*** STORED DATA Section Begins ***

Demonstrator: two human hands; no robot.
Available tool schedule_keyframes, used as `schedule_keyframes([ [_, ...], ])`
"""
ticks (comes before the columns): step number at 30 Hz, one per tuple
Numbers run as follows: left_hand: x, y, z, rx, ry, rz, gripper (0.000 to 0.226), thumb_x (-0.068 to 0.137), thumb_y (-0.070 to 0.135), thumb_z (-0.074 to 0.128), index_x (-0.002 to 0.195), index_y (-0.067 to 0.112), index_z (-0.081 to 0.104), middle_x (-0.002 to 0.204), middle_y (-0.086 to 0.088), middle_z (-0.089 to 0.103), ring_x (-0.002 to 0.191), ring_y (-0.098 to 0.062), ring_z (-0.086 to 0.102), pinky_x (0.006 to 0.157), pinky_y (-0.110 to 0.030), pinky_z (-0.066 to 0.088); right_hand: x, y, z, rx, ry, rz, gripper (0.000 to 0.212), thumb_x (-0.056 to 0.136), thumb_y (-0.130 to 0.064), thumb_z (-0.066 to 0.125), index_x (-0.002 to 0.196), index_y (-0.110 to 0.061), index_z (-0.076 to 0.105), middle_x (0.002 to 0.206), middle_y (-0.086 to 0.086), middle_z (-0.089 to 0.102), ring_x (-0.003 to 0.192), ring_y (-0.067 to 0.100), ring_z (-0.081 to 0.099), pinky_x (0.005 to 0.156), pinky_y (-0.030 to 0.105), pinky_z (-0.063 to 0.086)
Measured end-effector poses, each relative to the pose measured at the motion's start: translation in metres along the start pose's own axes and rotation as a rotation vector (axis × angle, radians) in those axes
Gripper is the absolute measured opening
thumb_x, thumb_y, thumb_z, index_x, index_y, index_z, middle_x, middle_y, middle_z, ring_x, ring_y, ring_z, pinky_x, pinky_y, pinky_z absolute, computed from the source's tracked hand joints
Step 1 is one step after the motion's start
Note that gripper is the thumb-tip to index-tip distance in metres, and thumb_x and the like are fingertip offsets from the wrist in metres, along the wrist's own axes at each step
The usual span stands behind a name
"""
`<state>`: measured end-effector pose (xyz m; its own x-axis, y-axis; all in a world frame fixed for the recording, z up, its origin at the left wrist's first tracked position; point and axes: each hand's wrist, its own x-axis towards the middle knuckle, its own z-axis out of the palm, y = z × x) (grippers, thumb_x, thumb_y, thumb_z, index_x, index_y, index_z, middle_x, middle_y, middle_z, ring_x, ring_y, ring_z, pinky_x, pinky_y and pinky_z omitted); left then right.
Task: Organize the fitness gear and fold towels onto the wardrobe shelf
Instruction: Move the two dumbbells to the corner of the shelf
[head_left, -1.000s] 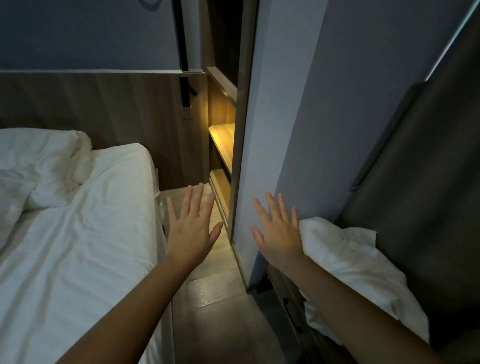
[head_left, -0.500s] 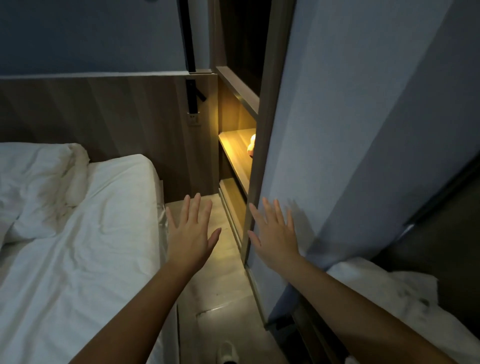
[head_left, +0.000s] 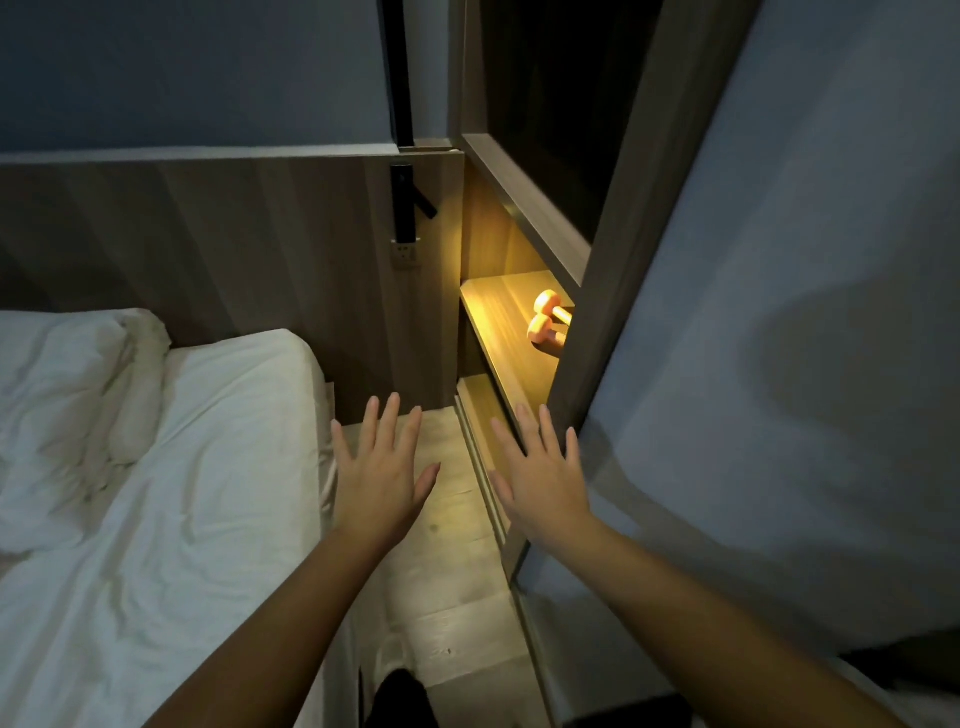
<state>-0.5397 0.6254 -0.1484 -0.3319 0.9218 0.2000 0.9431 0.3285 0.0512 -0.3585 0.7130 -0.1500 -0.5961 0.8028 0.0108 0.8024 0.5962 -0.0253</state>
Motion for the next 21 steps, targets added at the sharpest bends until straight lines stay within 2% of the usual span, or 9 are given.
schedule_keyframes([
  [3, 0.044, -0.014, 0.018, -0.018, -0.012, 0.042, 0.070, 0.090, 0.062, 0.032, 0.145, 0.020, 0.043, 0.155, -0.010, 0.034, 0.145, -0.033, 0.025, 0.112, -0.065, 0.020, 0.043, -0.002, 0.006, 0.004, 0.001, 0.024, 0.067, 0.098, -0.056, 0.030, 0.155, -0.032, 0.002, 0.163, 0.004, -0.007, 0.149, 0.030, -0.010, 0.119, 0.056, 0.003],
  [6, 0.093, -0.033, 0.035, -0.022, -0.045, 0.097, 0.069, 0.091, 0.061, 0.032, 0.145, 0.020, 0.043, 0.155, -0.010, 0.034, 0.145, -0.033, 0.026, 0.111, -0.065, 0.023, 0.092, -0.005, 0.012, 0.004, -0.003, 0.066, 0.068, 0.098, -0.057, 0.031, 0.154, -0.033, 0.002, 0.163, 0.004, -0.005, 0.149, 0.030, -0.009, 0.117, 0.056, 0.002],
  [11, 0.173, -0.069, 0.055, 0.008, -0.100, 0.251, 0.066, 0.093, 0.059, 0.042, 0.147, 0.021, 0.040, 0.156, -0.009, 0.031, 0.146, -0.030, 0.022, 0.113, -0.062, 0.017, 0.166, -0.013, 0.022, -0.022, -0.069, 0.191, 0.068, 0.098, -0.059, 0.027, 0.154, -0.033, 0.000, 0.163, 0.005, -0.007, 0.149, 0.031, -0.009, 0.118, 0.056, 0.005],
  [15, 0.237, -0.098, 0.068, 0.015, -0.136, 0.344, 0.067, 0.094, 0.059, 0.039, 0.149, 0.022, 0.036, 0.158, -0.009, 0.028, 0.148, -0.030, 0.018, 0.114, -0.061, 0.015, 0.216, -0.023, 0.027, -0.025, -0.108, 0.270, 0.068, 0.098, -0.059, 0.026, 0.154, -0.033, -0.002, 0.163, 0.005, -0.007, 0.149, 0.031, -0.008, 0.118, 0.056, 0.005],
  [19, 0.280, -0.109, 0.083, 0.015, -0.210, 0.431, 0.069, 0.096, 0.060, 0.031, 0.154, 0.024, 0.022, 0.162, -0.006, 0.013, 0.150, -0.027, 0.004, 0.116, -0.059, 0.006, 0.245, -0.025, 0.037, -0.003, -0.168, 0.333, 0.067, 0.099, -0.057, 0.026, 0.154, -0.033, -0.004, 0.163, 0.005, -0.011, 0.148, 0.031, -0.013, 0.119, 0.056, 0.005],
  [21, 0.294, -0.111, 0.089, -0.009, -0.215, 0.470, 0.068, 0.097, 0.058, 0.033, 0.154, 0.024, 0.022, 0.162, -0.006, 0.012, 0.150, -0.027, 0.003, 0.117, -0.059, 0.006, 0.257, -0.024, 0.043, 0.003, -0.189, 0.349, 0.067, 0.099, -0.056, 0.025, 0.154, -0.033, -0.005, 0.163, 0.005, -0.012, 0.148, 0.031, -0.014, 0.119, 0.056, 0.006],
])
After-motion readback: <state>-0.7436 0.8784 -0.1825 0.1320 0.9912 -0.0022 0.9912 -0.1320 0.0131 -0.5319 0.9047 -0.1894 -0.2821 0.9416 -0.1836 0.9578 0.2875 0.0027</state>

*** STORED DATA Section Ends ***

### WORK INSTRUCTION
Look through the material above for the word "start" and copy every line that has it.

### TASK RESULT
Measured end-effector poses, each relative to the pose measured at the motion's start: translation in metres along the start pose's own axes and rotation as a rotation vector (axis × angle, radians) in those axes
Step 1 is one step after the motion's start

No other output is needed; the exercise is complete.